ABOUT THIS TASK: From the first line to the last, repeat the data exactly and drop the pictures.

# # # #

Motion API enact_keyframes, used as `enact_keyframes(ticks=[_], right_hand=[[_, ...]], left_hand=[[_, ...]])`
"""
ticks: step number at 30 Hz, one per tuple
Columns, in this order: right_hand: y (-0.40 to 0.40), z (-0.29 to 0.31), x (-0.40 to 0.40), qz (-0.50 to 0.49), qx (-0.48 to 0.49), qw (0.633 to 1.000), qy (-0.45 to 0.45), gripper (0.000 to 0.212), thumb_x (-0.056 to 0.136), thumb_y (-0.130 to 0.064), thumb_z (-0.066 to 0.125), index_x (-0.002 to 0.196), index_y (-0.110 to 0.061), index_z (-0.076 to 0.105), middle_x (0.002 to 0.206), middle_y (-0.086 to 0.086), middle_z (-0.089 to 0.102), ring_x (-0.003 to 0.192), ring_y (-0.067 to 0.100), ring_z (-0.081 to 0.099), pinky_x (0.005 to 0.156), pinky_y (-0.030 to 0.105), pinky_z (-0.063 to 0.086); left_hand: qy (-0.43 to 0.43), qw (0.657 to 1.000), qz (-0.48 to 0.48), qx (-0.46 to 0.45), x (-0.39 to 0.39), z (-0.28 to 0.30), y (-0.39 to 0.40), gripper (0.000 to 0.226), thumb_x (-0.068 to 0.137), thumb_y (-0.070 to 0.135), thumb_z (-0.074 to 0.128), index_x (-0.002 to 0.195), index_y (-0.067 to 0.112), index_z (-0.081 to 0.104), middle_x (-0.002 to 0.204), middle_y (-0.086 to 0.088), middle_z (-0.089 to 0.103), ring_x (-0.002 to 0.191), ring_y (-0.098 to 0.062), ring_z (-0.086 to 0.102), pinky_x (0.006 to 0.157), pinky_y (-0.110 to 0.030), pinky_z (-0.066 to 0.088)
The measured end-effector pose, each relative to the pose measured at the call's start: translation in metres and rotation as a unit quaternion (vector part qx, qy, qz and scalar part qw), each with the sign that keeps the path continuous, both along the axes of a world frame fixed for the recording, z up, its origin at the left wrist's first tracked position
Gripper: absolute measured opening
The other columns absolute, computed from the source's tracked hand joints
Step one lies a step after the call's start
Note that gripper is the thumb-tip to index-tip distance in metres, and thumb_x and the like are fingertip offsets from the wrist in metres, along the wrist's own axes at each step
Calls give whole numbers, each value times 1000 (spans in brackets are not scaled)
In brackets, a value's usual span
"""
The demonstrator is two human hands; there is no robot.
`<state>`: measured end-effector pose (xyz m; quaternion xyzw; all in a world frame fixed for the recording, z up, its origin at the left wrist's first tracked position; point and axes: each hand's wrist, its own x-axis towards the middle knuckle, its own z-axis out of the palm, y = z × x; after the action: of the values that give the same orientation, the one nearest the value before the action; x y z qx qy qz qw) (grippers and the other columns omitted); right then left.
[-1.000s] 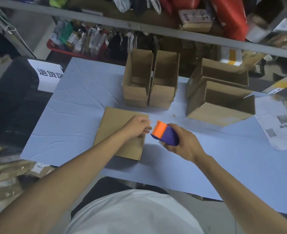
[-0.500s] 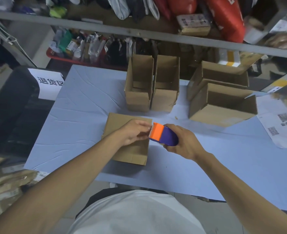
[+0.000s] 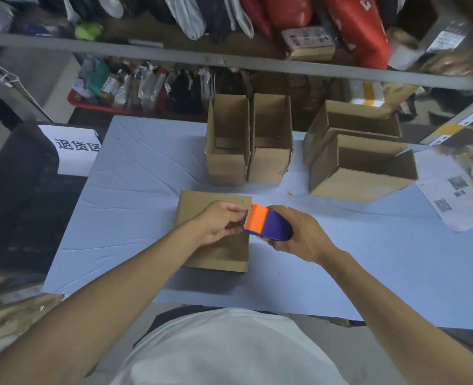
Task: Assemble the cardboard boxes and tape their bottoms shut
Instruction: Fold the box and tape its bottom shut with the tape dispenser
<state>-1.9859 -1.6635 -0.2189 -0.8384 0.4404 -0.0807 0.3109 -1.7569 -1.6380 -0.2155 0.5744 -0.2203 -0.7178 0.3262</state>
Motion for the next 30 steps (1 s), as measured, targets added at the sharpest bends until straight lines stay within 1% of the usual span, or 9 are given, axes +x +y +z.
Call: enact_keyframes(ticks=[3,5,8,10,14,17,24,28,30], right_hand=[[1,-1,-2,-7,-10,1000,9,71,71,-41,80,132,-34,44,113,-6,62,91,12,57,72,15,43],[1,-2,-4,0,-18,1000,24,72,71,-41,80,132,-33,43,114,-6,62,91,12,56,72,16,44],[3,-3,-3,15,-19,999,40,74,72,-43,80,134,-32,43,117,-6,62,94,12,56,75,21,46],[5,-5,-2,18,-15,999,38,74,72,-43,80,135,-31,42,118,-6,61,95,13,56,75,21,47],[5,-8,-2,19,-10,999,30,74,72,-43,80,134,-31,42,118,-6,62,96,14,57,73,21,47],[1,-9,-1,29,-12,998,58,75,71,-45,80,134,-32,41,117,-6,61,97,16,57,75,26,51],[-19,-9,-27,76,6,988,137,72,68,-44,75,130,-39,39,111,-8,63,88,16,56,71,31,51],[-34,-12,-51,57,-11,981,186,69,67,-42,75,129,-38,45,109,-10,66,82,11,49,65,24,38],[-40,-15,-48,56,-10,981,187,68,68,-41,76,129,-35,47,109,-9,67,82,12,48,66,24,37]], left_hand=[[27,999,38,19,2,1,0,18,98,3,48,95,4,66,81,-9,72,73,-17,70,64,-27,57],[45,998,31,24,4,3,1,18,98,6,50,95,2,68,84,-11,73,79,-20,71,71,-30,58],[-39,999,-32,-20,4,2,6,13,90,-6,58,95,1,68,84,-10,71,76,-16,70,68,-24,58],[-113,992,-36,-37,3,0,7,17,85,-12,62,91,3,67,85,-14,69,75,-19,69,66,-24,58],[-214,975,-13,-50,2,-5,7,10,83,-5,70,83,4,69,87,-14,70,76,-21,71,69,-28,60],[-292,954,-28,-54,1,-7,8,4,82,5,75,79,7,72,74,-10,71,64,-18,67,63,-28,55],[-357,933,-48,-28,10,-8,7,16,78,14,79,65,9,73,65,-11,71,58,-19,61,72,-31,55],[-363,931,-42,-3,20,-6,1,14,77,13,79,67,4,73,68,-16,72,52,-18,57,73,-35,57],[-367,930,-28,3,17,-6,-4,11,76,13,79,70,4,74,67,-14,72,52,-17,58,73,-37,59]])
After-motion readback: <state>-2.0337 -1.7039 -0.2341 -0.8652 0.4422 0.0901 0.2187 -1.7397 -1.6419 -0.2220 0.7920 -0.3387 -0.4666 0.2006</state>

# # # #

TASK SOLUTION:
Motion API enact_keyframes, used as `enact_keyframes(ticks=[_], right_hand=[[_, ...]], left_hand=[[_, ...]])`
"""
ticks: step number at 30 Hz, one per tuple
Columns, in this order: right_hand: y (-0.40 to 0.40), z (-0.29 to 0.31), x (-0.40 to 0.40), qz (-0.50 to 0.49), qx (-0.48 to 0.49), qw (0.633 to 1.000), qy (-0.45 to 0.45), gripper (0.000 to 0.212), thumb_x (-0.056 to 0.136), thumb_y (-0.130 to 0.064), thumb_z (-0.066 to 0.125), index_x (-0.002 to 0.196), index_y (-0.110 to 0.061), index_z (-0.076 to 0.105), middle_x (0.002 to 0.206), middle_y (-0.086 to 0.086), middle_z (-0.089 to 0.102), ring_x (-0.003 to 0.192), ring_y (-0.067 to 0.100), ring_z (-0.081 to 0.099), pinky_x (0.005 to 0.156), pinky_y (-0.030 to 0.105), pinky_z (-0.063 to 0.086); left_hand: qy (-0.43 to 0.43), qw (0.657 to 1.000), qz (-0.48 to 0.48), qx (-0.46 to 0.45), x (-0.39 to 0.39), z (-0.28 to 0.30), y (-0.39 to 0.40), gripper (0.000 to 0.226), thumb_x (-0.068 to 0.137), thumb_y (-0.070 to 0.135), thumb_z (-0.074 to 0.128), index_x (-0.002 to 0.195), index_y (-0.067 to 0.112), index_z (-0.081 to 0.104), middle_x (-0.002 to 0.204), middle_y (-0.086 to 0.088), middle_z (-0.089 to 0.103), ring_x (-0.002 to 0.191), ring_y (-0.098 to 0.062), ring_z (-0.086 to 0.102), pinky_x (0.006 to 0.157), pinky_y (-0.110 to 0.030), pinky_z (-0.066 to 0.088)
The measured end-effector pose, each relative to the pose measured at the call's start: translation in metres and rotation as a unit quaternion (vector part qx, qy, qz and scalar part qw), each with the sign that keeps the path continuous, both along the axes of a world frame fixed for the recording, z up, its origin at the left wrist's first tracked position
Gripper: absolute measured opening
The other columns absolute, computed from the source's tracked hand joints
Step one lies a step after the call's start
Note that gripper is the thumb-tip to index-tip distance in metres, and thumb_x and the like are fingertip offsets from the wrist in metres, along the wrist's own axes at each step
Calls give whole numbers, each value times 1000 (spans in brackets are not scaled)
In brackets, a value's usual span
"""
The demonstrator is two human hands; there is no robot.
`<state>`: measured end-effector pose (xyz m; quaternion xyzw; all in a world frame fixed for the recording, z up, its origin at the left wrist's first tracked position; point and axes: each hand's wrist, its own x-axis towards the middle knuckle, its own z-axis out of the palm, y = z × x; after the action: of the values that give the same orientation, the one nearest the value before the action; x y z qx qy qz qw) (grippers and the other columns omitted); right then left.
[-1.000s] 
[-0.500s] 
[+0.000s] 
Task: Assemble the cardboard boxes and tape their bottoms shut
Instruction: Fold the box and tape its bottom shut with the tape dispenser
<state>-1.9859 -1.6635 -0.2189 -0.8384 0.4404 -0.0807 0.3109 -1.7569 -1.6380 -0.2155 0.5744 -0.2203 -0.7178 0.3262</state>
Motion for the next 30 steps (1 s), as measured, targets added at the sharpest bends until straight lines stay within 1% of the usual span, or 9 are given, axes +x +y +z.
Call: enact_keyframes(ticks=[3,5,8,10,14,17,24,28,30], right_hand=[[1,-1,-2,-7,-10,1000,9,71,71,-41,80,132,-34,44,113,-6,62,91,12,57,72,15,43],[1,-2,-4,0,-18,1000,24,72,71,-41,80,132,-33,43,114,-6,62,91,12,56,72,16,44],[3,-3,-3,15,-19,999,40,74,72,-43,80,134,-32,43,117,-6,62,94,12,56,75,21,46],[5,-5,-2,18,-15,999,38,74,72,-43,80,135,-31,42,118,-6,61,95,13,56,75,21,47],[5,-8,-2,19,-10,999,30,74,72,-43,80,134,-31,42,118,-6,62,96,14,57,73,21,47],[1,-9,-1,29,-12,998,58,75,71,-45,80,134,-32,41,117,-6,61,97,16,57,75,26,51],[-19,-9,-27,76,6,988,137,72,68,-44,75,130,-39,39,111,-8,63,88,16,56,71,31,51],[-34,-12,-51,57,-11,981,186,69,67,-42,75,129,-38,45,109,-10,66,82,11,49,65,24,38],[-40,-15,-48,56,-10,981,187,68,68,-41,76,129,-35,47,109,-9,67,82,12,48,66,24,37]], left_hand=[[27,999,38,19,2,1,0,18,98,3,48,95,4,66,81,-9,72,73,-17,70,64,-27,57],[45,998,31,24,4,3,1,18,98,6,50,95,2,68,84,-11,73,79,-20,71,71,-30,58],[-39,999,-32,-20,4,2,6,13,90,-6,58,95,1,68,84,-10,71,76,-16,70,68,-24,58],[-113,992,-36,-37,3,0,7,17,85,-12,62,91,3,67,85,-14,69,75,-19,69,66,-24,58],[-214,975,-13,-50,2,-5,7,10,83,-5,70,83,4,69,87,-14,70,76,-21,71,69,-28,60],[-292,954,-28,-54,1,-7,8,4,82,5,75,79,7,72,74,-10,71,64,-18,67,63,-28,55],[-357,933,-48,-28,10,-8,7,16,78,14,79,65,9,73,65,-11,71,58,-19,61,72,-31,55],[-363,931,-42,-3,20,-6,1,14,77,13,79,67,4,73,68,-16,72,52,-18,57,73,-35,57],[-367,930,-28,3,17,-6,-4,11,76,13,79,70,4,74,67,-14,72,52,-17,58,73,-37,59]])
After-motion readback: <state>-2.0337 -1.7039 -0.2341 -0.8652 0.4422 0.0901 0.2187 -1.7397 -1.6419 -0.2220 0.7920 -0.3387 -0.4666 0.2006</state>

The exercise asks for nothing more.